Otra paradoja que nos salta a la vista desde los comentarios de Micaela y de Isabel es que quizá las sociedades más spinozianas en cuanto a la libertad con la que viven sus ciudadanos (supongamos, por resumir, que las democracias europeas y sus similares) son las que se han dotado de unos estados monopolizadores de la fuerza con más intensidad que cualquier otro. Sin armas entre la ciudadanía, y por tanto sin patrullas ciudadanas ni cosas similares, tanto su defensa exterior y conjunta como su orden público interno están entregados a manos profesionales y con exclusiva propiedad estatal, o del poder público del que en cada caso se trate (municipal, etc.). Es decir, en cierto modo los Estados más hobbesianos en cuanto al poder acumulado son a un tiempo los más spinozianos en cuanto a la paz conseguida por la libertad.

Apuntemos, por iluminar el contraste, que la democracia a la estadounidense vive en permanente tensión y desconfianza hacia sus poderes públicos, aceptados por muchos sólo a regañadientes, y a menudo puestos en cuestión a la mínima excusa (por ejemplo, ese uso de armas: quién es el gobernador del Estado para negarme a mí mi derecho de usarlas «para defenderme»; o quién es el Senado para decir que el que yo quiero que sea presidente no puede ser presidente). Es decir, se trata de esa mayonesa cortada de Hobbes y Darwin, más «el mercado solo todo lo corregirá» que da, en definitiva, una sociedad de institucionalización problemática, como sus mismos politólogos empiezan ya a formular en sus obras más recientes.

Y en el otro lado del océano, el nuestro, a base de spinozismo, el cepo en el que nuestras democracias parecen tener un pie pillado sin remedio de momento es el de esa libertad de ojos dulces, que nadie parece saber cómo dosificar o regular o conceder discriminadamente, de modo que la disfrutan incluso los que quieren acabar con la misma democracia. Algo habrá que hacer.

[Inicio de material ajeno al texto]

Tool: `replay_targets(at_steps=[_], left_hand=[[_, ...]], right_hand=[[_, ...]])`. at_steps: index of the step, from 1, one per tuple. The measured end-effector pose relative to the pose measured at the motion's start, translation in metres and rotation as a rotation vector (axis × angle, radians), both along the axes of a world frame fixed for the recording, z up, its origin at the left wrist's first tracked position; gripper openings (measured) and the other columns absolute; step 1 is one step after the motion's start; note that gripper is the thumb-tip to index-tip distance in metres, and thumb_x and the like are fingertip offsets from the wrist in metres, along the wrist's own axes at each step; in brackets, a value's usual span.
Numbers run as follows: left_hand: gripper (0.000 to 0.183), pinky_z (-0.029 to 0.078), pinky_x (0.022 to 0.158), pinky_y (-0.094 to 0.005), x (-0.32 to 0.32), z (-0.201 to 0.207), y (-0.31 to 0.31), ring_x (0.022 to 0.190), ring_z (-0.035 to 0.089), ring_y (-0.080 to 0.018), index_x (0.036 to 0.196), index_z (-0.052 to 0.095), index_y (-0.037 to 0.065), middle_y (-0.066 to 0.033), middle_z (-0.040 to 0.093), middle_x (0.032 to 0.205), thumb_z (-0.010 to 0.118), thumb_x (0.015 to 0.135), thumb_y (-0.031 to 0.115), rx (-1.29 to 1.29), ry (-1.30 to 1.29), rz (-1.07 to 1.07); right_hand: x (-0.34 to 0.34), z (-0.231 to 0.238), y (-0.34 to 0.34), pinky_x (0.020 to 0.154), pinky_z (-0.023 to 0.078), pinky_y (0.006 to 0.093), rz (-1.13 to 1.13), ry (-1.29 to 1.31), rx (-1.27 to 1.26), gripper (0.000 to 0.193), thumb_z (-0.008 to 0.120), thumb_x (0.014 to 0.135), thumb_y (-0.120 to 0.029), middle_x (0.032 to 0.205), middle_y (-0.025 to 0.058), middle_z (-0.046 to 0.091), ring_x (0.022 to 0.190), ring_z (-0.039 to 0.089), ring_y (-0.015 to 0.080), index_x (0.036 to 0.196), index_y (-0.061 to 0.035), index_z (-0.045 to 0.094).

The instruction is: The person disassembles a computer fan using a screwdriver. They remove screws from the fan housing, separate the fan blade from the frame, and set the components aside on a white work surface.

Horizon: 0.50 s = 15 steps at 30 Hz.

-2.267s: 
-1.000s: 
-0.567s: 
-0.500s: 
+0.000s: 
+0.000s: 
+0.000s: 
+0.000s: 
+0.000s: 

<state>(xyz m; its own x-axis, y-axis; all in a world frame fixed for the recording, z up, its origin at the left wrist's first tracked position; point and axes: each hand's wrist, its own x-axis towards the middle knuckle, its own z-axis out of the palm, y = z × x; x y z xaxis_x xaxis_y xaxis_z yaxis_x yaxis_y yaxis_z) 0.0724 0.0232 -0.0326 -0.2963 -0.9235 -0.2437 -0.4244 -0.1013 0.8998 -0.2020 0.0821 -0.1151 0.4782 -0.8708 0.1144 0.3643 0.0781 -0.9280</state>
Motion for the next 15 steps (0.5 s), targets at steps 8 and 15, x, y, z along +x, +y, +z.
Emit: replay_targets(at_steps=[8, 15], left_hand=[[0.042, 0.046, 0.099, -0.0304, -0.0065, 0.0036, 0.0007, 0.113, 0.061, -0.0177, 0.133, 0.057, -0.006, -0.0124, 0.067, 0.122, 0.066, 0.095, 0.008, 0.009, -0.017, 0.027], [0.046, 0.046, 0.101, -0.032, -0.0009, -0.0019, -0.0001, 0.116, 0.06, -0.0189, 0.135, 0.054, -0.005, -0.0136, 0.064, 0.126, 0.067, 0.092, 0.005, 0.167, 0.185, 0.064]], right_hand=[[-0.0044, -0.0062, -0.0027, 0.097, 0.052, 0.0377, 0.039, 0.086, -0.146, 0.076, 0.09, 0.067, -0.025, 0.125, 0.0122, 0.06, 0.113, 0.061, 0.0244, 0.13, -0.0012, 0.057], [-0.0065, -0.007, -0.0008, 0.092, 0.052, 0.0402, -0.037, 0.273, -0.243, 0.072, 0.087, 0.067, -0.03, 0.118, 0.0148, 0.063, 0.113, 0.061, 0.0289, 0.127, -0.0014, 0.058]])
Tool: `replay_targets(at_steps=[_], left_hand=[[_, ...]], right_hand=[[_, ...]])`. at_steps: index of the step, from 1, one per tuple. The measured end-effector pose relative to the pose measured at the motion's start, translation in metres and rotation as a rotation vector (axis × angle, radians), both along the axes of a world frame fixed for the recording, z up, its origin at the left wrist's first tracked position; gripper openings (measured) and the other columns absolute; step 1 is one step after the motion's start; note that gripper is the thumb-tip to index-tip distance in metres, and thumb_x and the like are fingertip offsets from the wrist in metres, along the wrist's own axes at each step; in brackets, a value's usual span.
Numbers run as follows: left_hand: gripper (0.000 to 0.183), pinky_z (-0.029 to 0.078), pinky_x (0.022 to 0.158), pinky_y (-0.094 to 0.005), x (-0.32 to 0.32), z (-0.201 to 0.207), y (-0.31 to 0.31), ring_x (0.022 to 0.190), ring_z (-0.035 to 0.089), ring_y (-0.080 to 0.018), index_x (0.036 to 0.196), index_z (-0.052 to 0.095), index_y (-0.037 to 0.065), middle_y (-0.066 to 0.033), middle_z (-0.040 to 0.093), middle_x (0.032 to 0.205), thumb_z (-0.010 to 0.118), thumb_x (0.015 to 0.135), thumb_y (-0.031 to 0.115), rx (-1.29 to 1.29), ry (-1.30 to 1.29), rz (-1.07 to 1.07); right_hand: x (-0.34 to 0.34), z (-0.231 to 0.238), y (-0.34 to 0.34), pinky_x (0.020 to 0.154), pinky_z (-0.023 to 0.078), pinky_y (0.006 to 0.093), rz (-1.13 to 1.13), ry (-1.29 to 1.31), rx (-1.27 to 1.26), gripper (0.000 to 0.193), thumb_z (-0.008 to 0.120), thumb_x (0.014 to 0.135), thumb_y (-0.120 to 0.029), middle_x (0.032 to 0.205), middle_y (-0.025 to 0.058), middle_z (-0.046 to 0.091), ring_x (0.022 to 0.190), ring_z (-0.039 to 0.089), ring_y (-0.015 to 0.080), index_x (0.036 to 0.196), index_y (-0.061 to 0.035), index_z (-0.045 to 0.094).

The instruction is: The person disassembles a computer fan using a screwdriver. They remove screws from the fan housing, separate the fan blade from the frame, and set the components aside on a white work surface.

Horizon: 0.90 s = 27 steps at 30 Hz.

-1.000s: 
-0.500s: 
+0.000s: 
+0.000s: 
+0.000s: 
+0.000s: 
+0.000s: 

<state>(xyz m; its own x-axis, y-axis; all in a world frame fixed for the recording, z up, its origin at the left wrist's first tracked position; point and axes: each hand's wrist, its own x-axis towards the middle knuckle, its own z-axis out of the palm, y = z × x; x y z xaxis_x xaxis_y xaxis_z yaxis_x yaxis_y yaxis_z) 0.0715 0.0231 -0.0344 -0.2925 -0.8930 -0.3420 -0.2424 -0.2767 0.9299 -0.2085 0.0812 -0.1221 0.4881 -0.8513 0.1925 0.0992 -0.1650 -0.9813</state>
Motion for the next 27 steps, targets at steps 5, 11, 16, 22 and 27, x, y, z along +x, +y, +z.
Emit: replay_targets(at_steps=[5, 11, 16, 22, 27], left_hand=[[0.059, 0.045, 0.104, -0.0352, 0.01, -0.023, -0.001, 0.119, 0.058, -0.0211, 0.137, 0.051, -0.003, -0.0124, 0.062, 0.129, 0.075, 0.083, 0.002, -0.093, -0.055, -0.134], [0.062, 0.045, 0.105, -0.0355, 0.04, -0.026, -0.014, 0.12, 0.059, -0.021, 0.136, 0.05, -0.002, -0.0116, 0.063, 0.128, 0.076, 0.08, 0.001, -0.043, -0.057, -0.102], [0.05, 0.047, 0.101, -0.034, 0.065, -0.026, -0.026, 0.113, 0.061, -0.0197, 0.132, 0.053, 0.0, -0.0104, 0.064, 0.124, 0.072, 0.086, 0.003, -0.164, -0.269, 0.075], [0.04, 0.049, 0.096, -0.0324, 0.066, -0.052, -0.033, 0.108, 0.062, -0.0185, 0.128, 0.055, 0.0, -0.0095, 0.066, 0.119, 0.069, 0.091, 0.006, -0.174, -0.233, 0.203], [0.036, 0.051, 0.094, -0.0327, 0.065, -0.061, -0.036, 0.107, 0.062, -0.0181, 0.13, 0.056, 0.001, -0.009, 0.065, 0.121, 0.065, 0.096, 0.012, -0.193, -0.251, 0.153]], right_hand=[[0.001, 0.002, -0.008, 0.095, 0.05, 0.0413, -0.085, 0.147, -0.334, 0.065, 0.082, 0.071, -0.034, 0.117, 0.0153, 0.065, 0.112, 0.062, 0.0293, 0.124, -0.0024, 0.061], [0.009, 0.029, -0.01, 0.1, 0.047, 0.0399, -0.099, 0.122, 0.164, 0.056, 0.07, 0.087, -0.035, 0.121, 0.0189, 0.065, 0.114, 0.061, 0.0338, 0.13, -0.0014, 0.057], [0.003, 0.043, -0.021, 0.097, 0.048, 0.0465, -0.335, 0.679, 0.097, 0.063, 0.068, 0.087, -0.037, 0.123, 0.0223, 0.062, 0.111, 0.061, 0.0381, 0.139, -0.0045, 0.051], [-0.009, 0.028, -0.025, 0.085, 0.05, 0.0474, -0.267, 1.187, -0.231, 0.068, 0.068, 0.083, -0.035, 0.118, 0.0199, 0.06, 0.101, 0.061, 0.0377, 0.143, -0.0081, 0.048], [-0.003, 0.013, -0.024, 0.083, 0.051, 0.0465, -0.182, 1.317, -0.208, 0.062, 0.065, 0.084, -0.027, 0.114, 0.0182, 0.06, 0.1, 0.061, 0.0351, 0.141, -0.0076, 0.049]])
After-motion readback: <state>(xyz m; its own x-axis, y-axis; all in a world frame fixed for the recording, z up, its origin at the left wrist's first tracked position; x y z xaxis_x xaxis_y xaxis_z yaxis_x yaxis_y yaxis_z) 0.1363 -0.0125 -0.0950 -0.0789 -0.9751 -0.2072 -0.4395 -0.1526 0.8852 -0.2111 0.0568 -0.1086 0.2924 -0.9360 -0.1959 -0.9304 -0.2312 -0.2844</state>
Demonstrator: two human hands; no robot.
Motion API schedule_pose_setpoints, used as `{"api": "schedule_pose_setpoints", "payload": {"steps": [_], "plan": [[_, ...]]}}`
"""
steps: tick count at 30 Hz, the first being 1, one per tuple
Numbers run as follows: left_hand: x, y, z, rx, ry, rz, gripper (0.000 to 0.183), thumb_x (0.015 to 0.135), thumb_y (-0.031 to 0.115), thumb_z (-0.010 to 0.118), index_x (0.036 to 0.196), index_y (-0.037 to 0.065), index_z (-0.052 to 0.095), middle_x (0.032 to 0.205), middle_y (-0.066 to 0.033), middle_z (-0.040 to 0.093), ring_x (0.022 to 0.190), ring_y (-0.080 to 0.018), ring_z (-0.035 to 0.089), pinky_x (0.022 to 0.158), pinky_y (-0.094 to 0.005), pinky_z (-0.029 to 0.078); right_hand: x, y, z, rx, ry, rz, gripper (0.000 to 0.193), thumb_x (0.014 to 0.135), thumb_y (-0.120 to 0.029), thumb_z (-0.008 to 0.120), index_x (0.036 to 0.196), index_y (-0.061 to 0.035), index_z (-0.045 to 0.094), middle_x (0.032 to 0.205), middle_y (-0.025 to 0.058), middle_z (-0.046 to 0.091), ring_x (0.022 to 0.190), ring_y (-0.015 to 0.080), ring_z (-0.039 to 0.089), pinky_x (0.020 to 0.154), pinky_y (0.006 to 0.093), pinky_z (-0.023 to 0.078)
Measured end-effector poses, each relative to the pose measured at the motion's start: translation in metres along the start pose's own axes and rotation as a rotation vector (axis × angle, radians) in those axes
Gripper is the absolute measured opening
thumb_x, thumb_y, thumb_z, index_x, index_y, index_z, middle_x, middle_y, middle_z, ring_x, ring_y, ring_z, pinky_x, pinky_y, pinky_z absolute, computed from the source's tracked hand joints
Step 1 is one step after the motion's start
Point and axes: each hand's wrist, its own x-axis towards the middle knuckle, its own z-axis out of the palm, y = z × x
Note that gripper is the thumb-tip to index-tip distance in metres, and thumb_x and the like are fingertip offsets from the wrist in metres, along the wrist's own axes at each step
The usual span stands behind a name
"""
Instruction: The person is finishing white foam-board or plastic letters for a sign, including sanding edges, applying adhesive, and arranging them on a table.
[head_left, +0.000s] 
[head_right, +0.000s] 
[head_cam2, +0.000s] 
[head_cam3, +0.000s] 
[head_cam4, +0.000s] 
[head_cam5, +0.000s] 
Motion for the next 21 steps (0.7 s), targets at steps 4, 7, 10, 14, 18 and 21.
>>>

(Hay más paradojas; por mencionar una nimia, en las democracias europeas de ahora mismo se conceden a sí mismos la facultad y hasta las racionalizaciones para emplear la violencia contra otros ciudadanos y contra el Estado esos mismos grupos que, de inspiración hobbesiana, pretenden construir un Estado total, dueño de todo, empresario de todo, regulador de todo. Se les podría preguntar ¿en qué quedamos? ¿La violencia para el Estado o para los ciudadanos? ¿O desde cuándo para el Estado, desde que lo ocupéis? Pero no merece la pena.)